Anxiety on all sides of the political turf was high. The Net has become an essential tool for organizing, communicating and replacing the old venues for political discussion and debate. Althought the New England states still have town hall meetings and the midwest has pancake house forums; letters to the editors have become an insufficient means of having meaningful debate and discussion in densely populated areas of the country. The blogosphere fills an important role in society by allowing the conversations to take place with minimal restrictions. It’s potential to contribute constructively to the multiple problems we face needs to be developed with a more functional framework.

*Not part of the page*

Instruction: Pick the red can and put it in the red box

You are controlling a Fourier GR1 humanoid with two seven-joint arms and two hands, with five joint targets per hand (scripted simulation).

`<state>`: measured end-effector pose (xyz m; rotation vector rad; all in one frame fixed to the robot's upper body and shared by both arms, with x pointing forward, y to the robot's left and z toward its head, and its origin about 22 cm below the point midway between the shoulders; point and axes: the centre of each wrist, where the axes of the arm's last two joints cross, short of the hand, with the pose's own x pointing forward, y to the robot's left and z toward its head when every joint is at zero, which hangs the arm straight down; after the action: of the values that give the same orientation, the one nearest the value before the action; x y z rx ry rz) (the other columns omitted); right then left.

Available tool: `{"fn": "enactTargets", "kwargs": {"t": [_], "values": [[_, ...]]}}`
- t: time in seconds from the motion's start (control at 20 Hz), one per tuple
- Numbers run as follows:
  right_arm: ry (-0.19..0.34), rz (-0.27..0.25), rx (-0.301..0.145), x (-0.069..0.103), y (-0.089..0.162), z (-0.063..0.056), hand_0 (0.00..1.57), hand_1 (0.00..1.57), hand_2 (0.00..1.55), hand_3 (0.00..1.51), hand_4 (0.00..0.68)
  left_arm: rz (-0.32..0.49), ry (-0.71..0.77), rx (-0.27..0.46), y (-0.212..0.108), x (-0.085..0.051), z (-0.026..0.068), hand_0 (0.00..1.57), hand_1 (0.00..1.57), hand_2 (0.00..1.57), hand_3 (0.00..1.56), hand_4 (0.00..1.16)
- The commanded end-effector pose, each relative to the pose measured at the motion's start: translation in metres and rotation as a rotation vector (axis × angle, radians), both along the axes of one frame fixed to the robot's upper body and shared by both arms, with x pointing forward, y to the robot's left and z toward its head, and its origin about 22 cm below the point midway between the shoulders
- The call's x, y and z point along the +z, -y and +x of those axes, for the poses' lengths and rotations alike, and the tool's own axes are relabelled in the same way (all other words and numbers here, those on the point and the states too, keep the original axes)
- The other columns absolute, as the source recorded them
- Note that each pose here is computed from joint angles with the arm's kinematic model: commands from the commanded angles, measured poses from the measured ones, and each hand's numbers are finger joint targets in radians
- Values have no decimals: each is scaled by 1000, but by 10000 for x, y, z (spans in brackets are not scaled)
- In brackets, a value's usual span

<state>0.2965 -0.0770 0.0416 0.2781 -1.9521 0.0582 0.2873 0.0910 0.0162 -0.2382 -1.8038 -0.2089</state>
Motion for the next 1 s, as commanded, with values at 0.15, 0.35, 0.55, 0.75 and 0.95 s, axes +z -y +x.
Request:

Regulations can serve the public interest well. According to an article in WaPo today, it appears that this time the Republicans may have developed a reasonable policy:
For the most part, leading advocates of the blogger community welcomed the proposed rules.
“As a whole, these are rules that I think those who have been fighting regulations are going to be cheering,” said Richard L. Hasen, a professor at Loyola Law School in Los Angeles, who runs the Election Law blog.
“Generally, it’s in line with what I think bloggers ask for,” said Jerome Armstrong, the founder of the liberal blog MyDD.
Armstrong raised one problem with the proposed regulation:
Armstrong voiced concern, however, over potential difficulties that could result from a requirement that campaign ads have disclaimers. “The size of a Web ad and the size of blog ad is so small that having to put a disclaimer on it is going to take up all the space.”
Congress still has legislation sponsored by Rep. Jeb Hensarling (R-Tex.) to consider and the six member Commission is due to meet Monday to further amend it’s proposal.
The only person quoted as considering the proposal as too comples is Mike Krempasky, who runs the conservative blog RedState. Well, we would be suspicious if he was happy with it.